Table 3-1 compares four children (A, B, C, and D) relative to differing levels of maturation and their respective chronologic ages and percentages of total mandibular growth completed at SMI stages 1, 4, and 11 (adulthood). The chronologically youngest Patient A (advanced maturationally) demonstrated the largest percentages of total mandibular growth value. The chronologically oldest Patient D (delayed maturationally) demonstrated the smallest percentages of total mandibular growth value. Patient B (average but closer to advanced maturationally) and Patient C (average but closer to delayed maturationally) demonstrated a progression of this same pattern. The advanced ( level A) maturer demonstrated the shortest time of adolescent development, and the delayed maturer demonstrated the longest time of adolescent development. Within each maturational level subgroup, this same progression of developmental pattern exists, such as when comparing two or more level A maturers who have differing chronologic ages.

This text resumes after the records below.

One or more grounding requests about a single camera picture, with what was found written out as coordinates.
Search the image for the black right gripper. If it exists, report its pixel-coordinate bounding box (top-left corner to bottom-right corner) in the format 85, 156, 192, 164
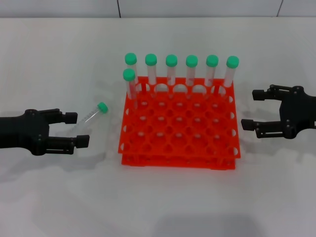
241, 84, 316, 139

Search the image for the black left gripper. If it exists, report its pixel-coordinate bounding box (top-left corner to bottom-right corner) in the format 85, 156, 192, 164
0, 108, 89, 156

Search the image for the clear test tube green cap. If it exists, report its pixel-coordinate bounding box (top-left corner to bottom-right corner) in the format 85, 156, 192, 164
205, 54, 219, 97
73, 101, 109, 134
145, 53, 158, 96
124, 52, 140, 99
122, 68, 139, 109
222, 55, 240, 99
185, 54, 199, 97
165, 54, 178, 97

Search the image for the orange test tube rack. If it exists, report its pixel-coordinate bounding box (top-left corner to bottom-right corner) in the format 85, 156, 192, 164
118, 76, 241, 171

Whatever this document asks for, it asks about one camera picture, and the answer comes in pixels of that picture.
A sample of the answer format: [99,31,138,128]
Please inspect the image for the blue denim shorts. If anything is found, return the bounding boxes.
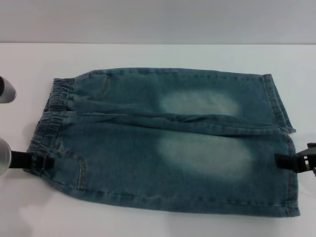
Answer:
[23,68,301,220]

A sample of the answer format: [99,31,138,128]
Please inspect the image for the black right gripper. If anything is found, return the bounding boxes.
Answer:
[274,142,316,173]

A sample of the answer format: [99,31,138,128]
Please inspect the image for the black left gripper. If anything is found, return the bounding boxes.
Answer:
[9,150,55,171]

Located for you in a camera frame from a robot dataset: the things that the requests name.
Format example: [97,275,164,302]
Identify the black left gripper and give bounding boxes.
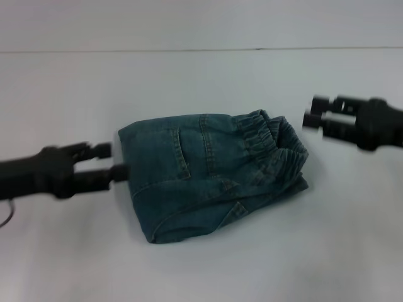
[0,142,130,201]

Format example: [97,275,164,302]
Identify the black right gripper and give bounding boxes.
[302,94,403,152]

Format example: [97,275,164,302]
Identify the blue denim shorts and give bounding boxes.
[117,108,310,245]

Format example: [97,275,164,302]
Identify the thin black cable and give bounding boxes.
[0,197,16,228]

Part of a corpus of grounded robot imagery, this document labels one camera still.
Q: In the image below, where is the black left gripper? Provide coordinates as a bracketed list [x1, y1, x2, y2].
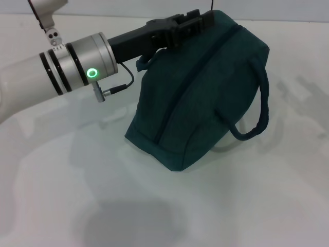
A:
[107, 9, 215, 64]

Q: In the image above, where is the dark blue insulated lunch bag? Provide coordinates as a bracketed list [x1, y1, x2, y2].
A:
[124, 9, 271, 172]

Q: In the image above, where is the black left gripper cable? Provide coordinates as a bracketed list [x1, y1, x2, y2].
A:
[93, 62, 135, 103]

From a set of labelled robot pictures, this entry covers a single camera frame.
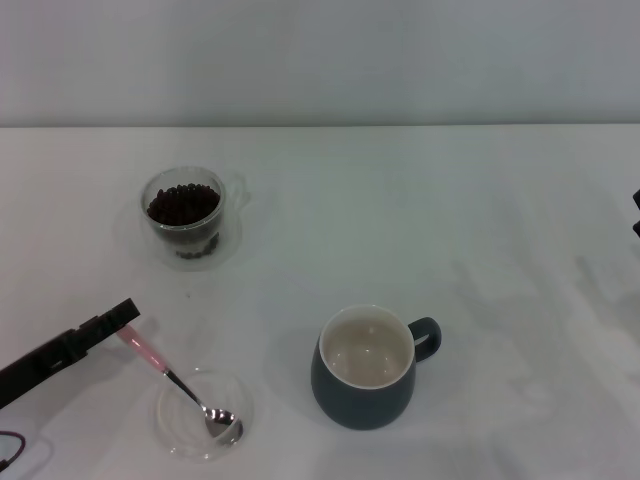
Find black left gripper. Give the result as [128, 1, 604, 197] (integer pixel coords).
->
[0, 298, 142, 409]

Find small clear glass bowl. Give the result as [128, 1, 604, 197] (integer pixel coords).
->
[152, 367, 255, 461]

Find pink handled metal spoon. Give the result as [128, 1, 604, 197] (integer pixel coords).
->
[115, 323, 244, 442]

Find dark coffee beans heap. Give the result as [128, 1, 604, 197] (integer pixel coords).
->
[146, 183, 222, 261]

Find dark blue ceramic mug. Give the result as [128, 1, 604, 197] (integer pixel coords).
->
[310, 303, 444, 432]

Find clear double-wall glass cup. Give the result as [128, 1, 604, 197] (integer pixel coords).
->
[139, 167, 250, 261]

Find left gripper dark cable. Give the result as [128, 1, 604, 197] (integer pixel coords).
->
[0, 429, 27, 464]

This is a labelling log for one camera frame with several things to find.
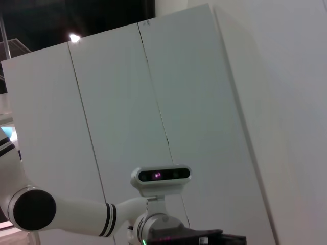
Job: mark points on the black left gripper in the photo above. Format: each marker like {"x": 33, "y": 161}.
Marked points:
{"x": 184, "y": 237}

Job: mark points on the bright ceiling lamp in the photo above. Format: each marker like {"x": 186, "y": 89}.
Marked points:
{"x": 74, "y": 38}

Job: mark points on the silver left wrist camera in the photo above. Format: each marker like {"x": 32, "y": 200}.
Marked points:
{"x": 161, "y": 178}

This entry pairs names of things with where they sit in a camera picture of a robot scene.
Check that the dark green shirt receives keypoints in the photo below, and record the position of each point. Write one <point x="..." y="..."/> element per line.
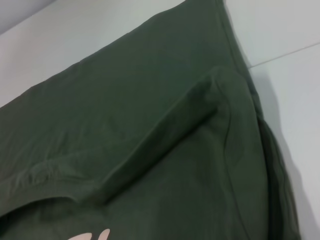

|Level||% Total Growth||CA||% Total Growth||CA||% Total Growth||CA||Total Time
|smi 1||smi 8||smi 11|
With factors related to clinical diagnosis and treatment planning, the importance of evaluating both maturational stage and maturational level together cannot be overemphasized. The clinician must know when, how long, and how much maxillary and mandibular growth will occur in the future for the patient. The time of termination of facial growth varies considerably relative to the maturational level but is predictable using SMA.